Focus on the Family, NOM will host GOP presidential forum
The weekend before thanksgiving, Colorado Springs-based evangelical group Focus on the Family and the National Organization for Marriage will host a Republican presidential candidate forum in Des Moines centered on social issues.
Focus on the Family staffer Tom Minnery said the hosts of the event don’t plan to “get into theology as such” because there wouldn’t be enough time for the candidates to “solve theological questions.” Primary campaign frontrunner Mitt Romney, who is Mormon, has yet to commit to the event.
In an appearance at CitizenLink, Focus on the Family’s political media outlet, Minnery hoped Romney would come around.
“I believe Romney is having some difficulty with evangelical Christians…. At the value voters event a pastor hit upon his Mormonism, called it a cult and suggested that such a person should not be president. That’s pretty rough language and I can see how Gov Romney might be hesitant to come back into an evangelical atmosphere like this. So we will make the event very respectful.
“We’re not getting into theology as such because we are not going to solve theological questions in the short time we have. We want to get into the underlining ways in which a fervent and vibrant belief in God impacts decision-making upon a president. That’s what we’ll be getting at.”
Vander Plaats, the man behind the move to oust the Iowa justices who in 2009 overturned a ban on gay marriage as unconstitutional, has also been pushing a 14-point candidate marriage pledge, which includes a promise to ban pornography in the country and describes homosexuality as a health risk. Romney refused to sign it, dismissed the exercise as “undignified and inappropriate.”
The Des Moines candidate forum is scheduled to be held November 19 at the First Federated Church. The main moderator will be Frank Luntz.
Minnery called Luntz an “exquisite asker of questions.” CitizenLink Media Director Stuart Shepard described Luntz as the Fox News pundit who uses dial meters to gauge realtime voter responses to the candidates. “He’s that guy,” said Shepard.
Luntz is also the Republican Party talking-point spinner who advised GOP candidates last year to discredit proposed Wall Street regulation by referring to it as a “bailout.” He’s also the man who advised George W. Bush to reframe “global warming” as “climate change” to make it sound less threatening.
If the CitizenLink introduction to the coming event is any measure, there aren’t likely to be a lot of tough questions posed, at least not to the non-Mormon attendees, even on the glaring social issue of sexual harassment that has dominated this week’s campaign news.

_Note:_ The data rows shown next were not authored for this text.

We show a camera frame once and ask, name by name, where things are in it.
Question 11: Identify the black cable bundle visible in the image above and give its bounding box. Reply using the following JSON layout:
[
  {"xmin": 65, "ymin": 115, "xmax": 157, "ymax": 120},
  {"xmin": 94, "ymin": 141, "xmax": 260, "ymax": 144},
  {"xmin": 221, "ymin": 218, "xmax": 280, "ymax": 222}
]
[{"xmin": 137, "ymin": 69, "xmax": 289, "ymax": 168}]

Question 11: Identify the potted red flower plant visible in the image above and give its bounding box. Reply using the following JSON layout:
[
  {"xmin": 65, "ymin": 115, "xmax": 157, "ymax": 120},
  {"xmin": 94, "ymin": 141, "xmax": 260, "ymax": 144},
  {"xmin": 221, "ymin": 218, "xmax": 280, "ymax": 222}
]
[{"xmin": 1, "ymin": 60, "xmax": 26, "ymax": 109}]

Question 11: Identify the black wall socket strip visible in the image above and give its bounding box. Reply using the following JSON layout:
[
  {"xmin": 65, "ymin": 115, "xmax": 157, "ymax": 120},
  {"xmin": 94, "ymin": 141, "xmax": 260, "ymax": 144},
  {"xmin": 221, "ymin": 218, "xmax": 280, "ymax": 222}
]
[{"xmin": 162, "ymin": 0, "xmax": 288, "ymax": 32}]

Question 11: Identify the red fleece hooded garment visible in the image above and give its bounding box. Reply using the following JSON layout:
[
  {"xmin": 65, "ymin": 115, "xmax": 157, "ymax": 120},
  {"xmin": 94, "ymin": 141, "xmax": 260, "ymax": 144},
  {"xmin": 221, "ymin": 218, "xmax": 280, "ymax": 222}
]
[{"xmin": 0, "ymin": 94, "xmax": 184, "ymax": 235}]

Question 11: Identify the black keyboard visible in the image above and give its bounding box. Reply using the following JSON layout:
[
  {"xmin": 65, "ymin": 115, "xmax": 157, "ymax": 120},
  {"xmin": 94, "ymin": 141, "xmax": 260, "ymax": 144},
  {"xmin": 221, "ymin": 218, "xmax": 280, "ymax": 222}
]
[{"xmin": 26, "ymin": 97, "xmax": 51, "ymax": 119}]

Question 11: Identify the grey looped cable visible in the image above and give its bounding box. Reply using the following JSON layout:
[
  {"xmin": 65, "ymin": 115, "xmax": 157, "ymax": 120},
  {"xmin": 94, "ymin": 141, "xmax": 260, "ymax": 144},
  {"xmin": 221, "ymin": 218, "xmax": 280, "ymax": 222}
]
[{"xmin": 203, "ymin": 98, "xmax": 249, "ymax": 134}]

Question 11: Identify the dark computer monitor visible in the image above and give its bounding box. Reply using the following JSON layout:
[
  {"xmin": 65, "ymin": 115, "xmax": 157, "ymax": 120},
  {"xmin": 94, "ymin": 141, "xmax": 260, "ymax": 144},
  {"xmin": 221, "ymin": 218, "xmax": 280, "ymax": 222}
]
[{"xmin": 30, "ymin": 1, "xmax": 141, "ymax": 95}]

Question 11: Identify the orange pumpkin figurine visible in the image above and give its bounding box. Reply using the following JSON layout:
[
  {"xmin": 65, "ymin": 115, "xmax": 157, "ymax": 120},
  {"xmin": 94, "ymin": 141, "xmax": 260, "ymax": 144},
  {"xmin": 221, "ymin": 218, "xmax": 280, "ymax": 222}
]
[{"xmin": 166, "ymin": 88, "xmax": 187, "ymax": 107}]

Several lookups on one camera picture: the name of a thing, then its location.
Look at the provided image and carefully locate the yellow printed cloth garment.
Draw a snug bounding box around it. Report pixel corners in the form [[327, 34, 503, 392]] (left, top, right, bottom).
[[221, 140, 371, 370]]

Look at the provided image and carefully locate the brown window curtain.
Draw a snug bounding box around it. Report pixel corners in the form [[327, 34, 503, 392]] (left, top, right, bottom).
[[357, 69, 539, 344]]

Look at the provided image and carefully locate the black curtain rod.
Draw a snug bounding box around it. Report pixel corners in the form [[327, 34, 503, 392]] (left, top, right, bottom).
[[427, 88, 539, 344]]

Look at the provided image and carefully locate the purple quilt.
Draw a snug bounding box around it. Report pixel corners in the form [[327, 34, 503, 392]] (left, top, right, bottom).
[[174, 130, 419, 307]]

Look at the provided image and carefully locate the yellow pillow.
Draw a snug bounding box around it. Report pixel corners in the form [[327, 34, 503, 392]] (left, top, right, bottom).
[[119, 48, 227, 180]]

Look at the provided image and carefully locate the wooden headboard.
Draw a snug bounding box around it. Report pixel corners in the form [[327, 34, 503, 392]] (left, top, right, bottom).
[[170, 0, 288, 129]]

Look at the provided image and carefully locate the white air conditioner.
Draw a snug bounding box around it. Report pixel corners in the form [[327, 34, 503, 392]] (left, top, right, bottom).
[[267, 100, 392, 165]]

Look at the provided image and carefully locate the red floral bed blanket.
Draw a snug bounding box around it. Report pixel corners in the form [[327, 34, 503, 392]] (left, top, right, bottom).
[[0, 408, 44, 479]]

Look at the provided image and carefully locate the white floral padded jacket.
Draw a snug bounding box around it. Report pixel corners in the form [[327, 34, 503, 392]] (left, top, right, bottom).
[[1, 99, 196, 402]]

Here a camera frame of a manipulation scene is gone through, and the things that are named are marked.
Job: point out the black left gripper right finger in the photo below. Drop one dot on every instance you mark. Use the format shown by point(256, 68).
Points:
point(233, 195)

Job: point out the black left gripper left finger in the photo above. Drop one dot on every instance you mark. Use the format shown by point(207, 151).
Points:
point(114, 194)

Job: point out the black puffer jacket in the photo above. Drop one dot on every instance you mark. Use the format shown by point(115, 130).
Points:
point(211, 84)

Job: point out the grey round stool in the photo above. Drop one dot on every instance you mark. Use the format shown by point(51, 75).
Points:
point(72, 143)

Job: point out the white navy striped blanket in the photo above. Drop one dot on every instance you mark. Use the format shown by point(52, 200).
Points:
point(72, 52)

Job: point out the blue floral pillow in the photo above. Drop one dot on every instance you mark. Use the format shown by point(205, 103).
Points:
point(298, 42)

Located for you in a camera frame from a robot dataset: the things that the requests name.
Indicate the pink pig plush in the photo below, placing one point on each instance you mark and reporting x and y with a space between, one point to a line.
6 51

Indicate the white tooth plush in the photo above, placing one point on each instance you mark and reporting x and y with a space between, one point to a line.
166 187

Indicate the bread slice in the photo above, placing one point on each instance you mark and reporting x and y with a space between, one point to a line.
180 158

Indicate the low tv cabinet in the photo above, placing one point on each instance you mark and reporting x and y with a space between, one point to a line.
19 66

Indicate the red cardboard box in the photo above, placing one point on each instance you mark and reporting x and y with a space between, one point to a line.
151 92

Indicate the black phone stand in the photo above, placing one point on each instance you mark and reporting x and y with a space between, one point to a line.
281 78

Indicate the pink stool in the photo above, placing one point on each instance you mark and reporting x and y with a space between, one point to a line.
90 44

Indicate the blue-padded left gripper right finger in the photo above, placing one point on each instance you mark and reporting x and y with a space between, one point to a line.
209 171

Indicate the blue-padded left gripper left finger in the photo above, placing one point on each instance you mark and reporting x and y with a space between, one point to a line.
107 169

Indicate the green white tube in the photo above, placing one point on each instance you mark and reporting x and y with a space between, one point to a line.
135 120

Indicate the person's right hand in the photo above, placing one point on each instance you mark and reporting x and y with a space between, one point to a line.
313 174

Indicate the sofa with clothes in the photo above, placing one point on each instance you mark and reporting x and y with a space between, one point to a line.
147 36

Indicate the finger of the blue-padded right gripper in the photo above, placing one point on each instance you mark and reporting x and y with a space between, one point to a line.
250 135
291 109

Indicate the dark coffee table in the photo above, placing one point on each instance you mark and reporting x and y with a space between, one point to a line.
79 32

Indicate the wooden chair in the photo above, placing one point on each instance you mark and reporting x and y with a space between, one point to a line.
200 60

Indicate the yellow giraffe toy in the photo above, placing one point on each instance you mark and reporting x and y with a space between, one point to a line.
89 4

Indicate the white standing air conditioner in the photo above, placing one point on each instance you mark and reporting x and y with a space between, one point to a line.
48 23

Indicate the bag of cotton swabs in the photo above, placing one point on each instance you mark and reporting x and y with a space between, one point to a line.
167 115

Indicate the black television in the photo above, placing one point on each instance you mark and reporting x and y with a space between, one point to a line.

“Are you going to hit Herman Cain with tough questions about what’s been in the headlines?” Shepard asks Minnery. “No we aren’t,” Minnery replies, assuming that Cain will still be in the race in ten days. That matter will surely be covered elsewhere, he says.
“We’re wishing [Herman Cain] the best. The truth will come out and we hope it’s a truth that will not hurt his campaign.
“It’s amazing how that man has caught the imagination of so many voters. He’s bold. He’s upbeat. He has business experience that’s very solid…. It would be a deflation of a lot of enthusiasm were he to be lowered in the polls because he’s not able to respond well to these allegations.”
Shepard takes that line a step further.
“One of the fascinating things about it… We’re hearing some things about what may or may not have happened. He is saying nothing happened. We have at least one accuser who finally after a week and a half put a fact into the story. For a week there were no facts at the heart of this, there were just these hints at what may or may not have gone on…
“American people appear to have a certain cynicism about the way the mainstream media goes after these stories. Rasmussen Reports did a poll after this. [Cain's] poll numbers are up. That’s a fascinating perspective on the American people. We have just seen enough of this from the mainstream media.”
“Well we have,” Minnery said. “There’s a real hunger for a candidate such as Herman Cain to prevail.”
For the record, at least four women as of Wednesday had accused Cain of harassment. Sharon Bialek, a one-time employee of the National Restaurant Association, was the first woman to go public. Two other women received settlements in response to claims Cain harassed them when he was head of the association. One of those two women, Karen Kraushaar, is a spokesperson at the Treasury Department and a Republican voter. The identity of the other woman paid by the association has yet to leak to the press. Cain called the payments made to the women by the association– reportedly tens of thousands of dollars– “agreements” not “settlements.”
That these are credible accusations and that they are beginning to credibly establish a pattern of behavior is as clear as is the fact that Cain has been struggling to tell the truth about what he knows of the allegations. It’s also worth noting that, as Shepard is surely aware, at least two of Cain’s accusers have been barred from speaking about their experience by the legal arrangements tied to the payments, which is why they have been slow to “put a fact into the story.” More facts are being put into the story by the hour.